One easy way to do much of this (Captive Portal, lower P2P priority,
etc) is to just use pfSense. If you load something like dd-wrt on a
Linksys, then you can have SSIDs with different VLANs, and that will
allow you to prioritize accordingly on your router/firewall out.
I'm curious how you do the 10 pass thing. Perhaps there is something on
SourceForge already that's similar.
> I've seen the page of recommendations on the wiki -
> http://coworking.pbwiki.com/WirelessNetworkRecommendations - and
> there's a lot of good info. But I'm curious if any of you space owners
> doing something like this already? If so, what's your setup?
That URL mentions pfSense, which is the "best" firewall you can get for
the money (assuming you have a piece of hardware lying around that you
can use). pfSense also has an ntop plugin, which will allow you to see
how much of the network is being used for garbage, like torrents, P2P,
Kazaa, etc.
So now, the wireless network[2] is powered by two standard Linksys
routers running OpenWRT[3] and the WifiDog gateway. Instead of using
the standard WifiDog authentication server (which was a bit overkill
for what we needed), I wrote a WordPress plugin that implements the
WifiDog authentication protocol[4]. "Authentication" consists of
agreeing to the TOS, and typing in the shared wifi password, which is
still written up on the whiteboard. You can see the login page
here[5]. Right now the plugin is rather crudely written, and doesn't
capture any of the interesting data WifiDog makes available. We've
actually been having some problem with Wifidog lately, so we've had to
turn it off, but I am planning to dig into that over the next couple
of weeks. I'm fairly certain it's because we're running OpenWRT
Kamikaze instead of the more tested White Russian version.
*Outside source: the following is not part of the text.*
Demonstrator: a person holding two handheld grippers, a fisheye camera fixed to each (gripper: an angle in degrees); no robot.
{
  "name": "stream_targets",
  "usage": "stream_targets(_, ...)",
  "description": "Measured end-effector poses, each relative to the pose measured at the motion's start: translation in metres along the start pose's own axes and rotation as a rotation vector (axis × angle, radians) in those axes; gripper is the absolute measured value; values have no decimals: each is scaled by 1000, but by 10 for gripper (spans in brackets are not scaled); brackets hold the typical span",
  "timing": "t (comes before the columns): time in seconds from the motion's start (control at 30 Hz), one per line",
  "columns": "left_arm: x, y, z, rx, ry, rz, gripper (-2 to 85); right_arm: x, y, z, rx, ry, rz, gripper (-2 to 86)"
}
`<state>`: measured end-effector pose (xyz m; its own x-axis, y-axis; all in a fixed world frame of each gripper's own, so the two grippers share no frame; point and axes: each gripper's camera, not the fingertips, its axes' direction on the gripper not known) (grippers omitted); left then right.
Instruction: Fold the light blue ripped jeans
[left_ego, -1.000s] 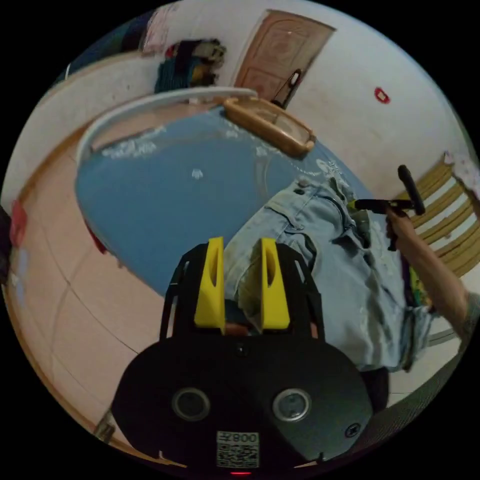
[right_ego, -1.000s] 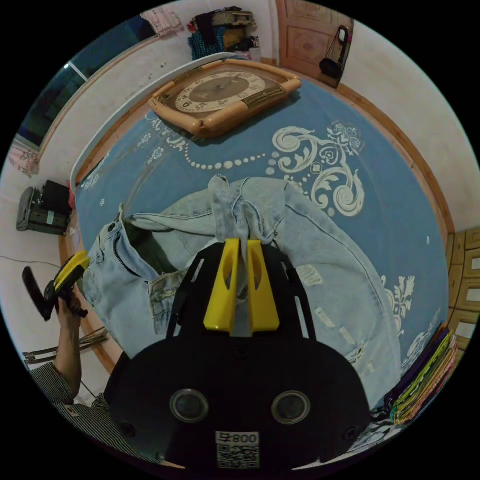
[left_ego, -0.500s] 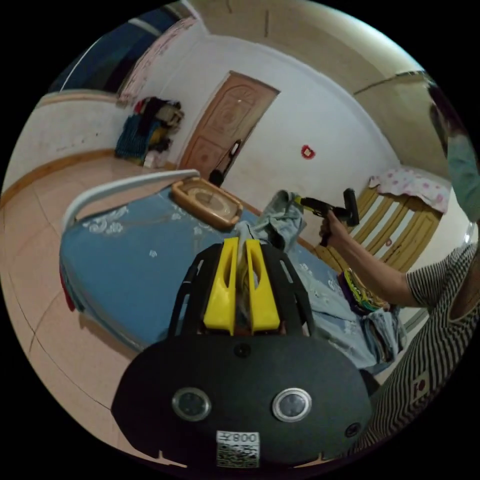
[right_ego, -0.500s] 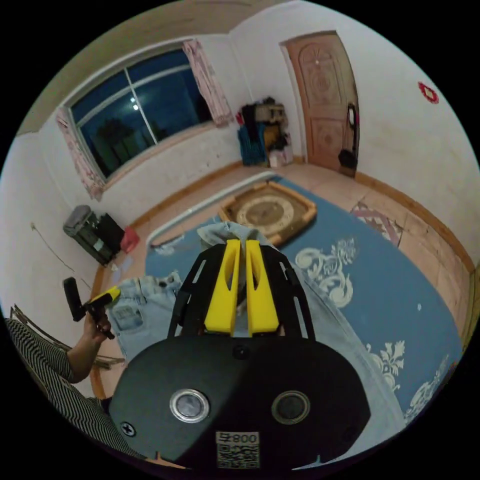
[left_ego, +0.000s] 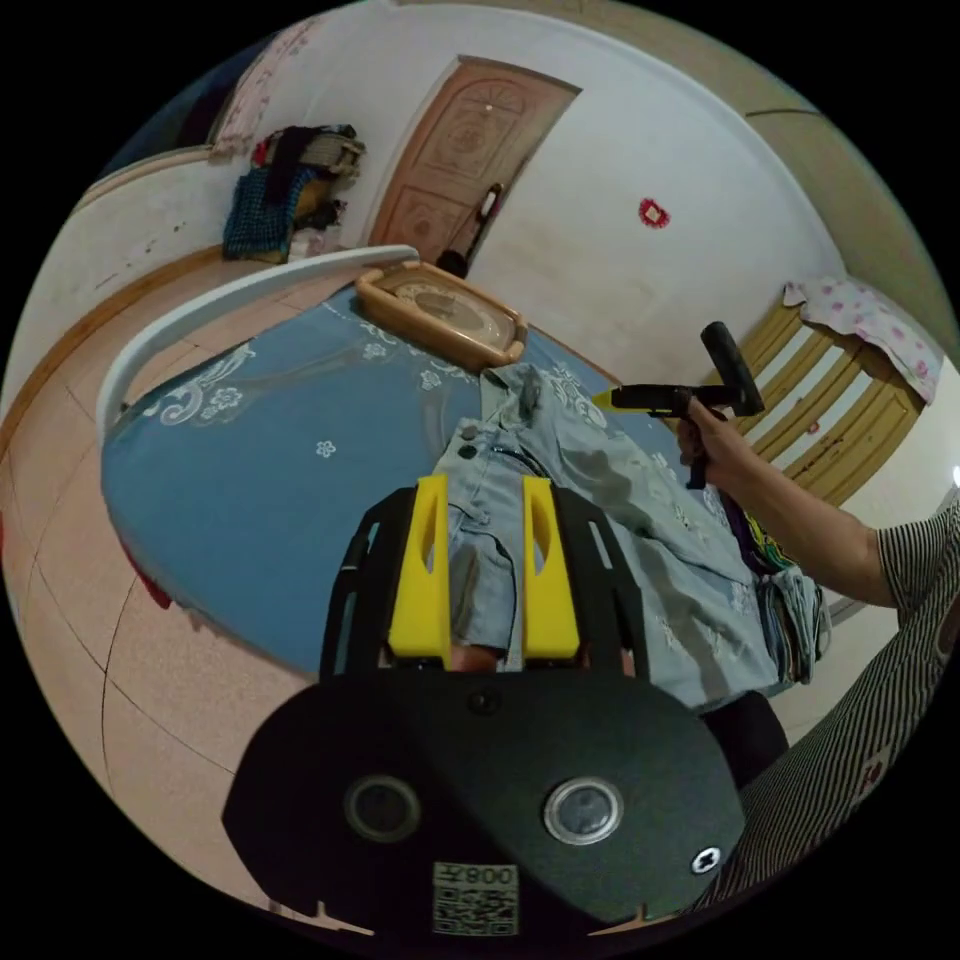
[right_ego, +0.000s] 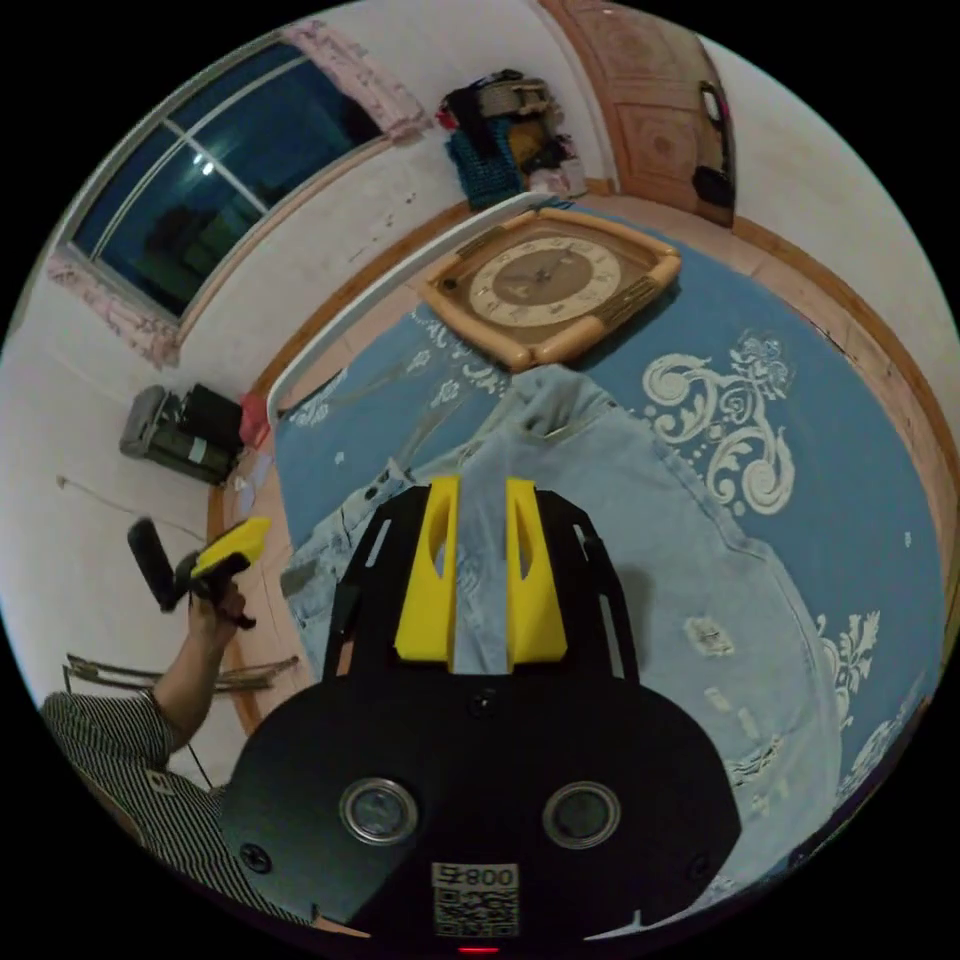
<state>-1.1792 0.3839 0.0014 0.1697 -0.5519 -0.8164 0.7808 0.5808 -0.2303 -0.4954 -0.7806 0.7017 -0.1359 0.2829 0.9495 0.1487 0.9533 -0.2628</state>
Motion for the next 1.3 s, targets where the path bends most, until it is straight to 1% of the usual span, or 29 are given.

Other plans for the WordPress plugin include expanding the
"authentication" so that users can actually login with a WordPress
account if they have one, or fill out a simple form which asks for
their name and reason why their using the space (regular drop-in, a
specific event, etc). The idea is to gather a little more data about
who is using the space, but without making it a huge barrier. Wifidog
also provides data to build graphs of how much bandwidth each
individual machine is using, though I don't have immediate plans to
build that into the WordPress plugin. As far as I know, WifiDog does
*not* give you any data about specific protocols being used, so you
can't identify BitTorrent, etc. You'd need something like pfSense for
that. There is talk of a future version of WifiDog having the ability
to throttle bandwidth for specific users. If it ever becomes a
problem, we might using something like that to give paying residents
preferential bandwidth over free drop-ins.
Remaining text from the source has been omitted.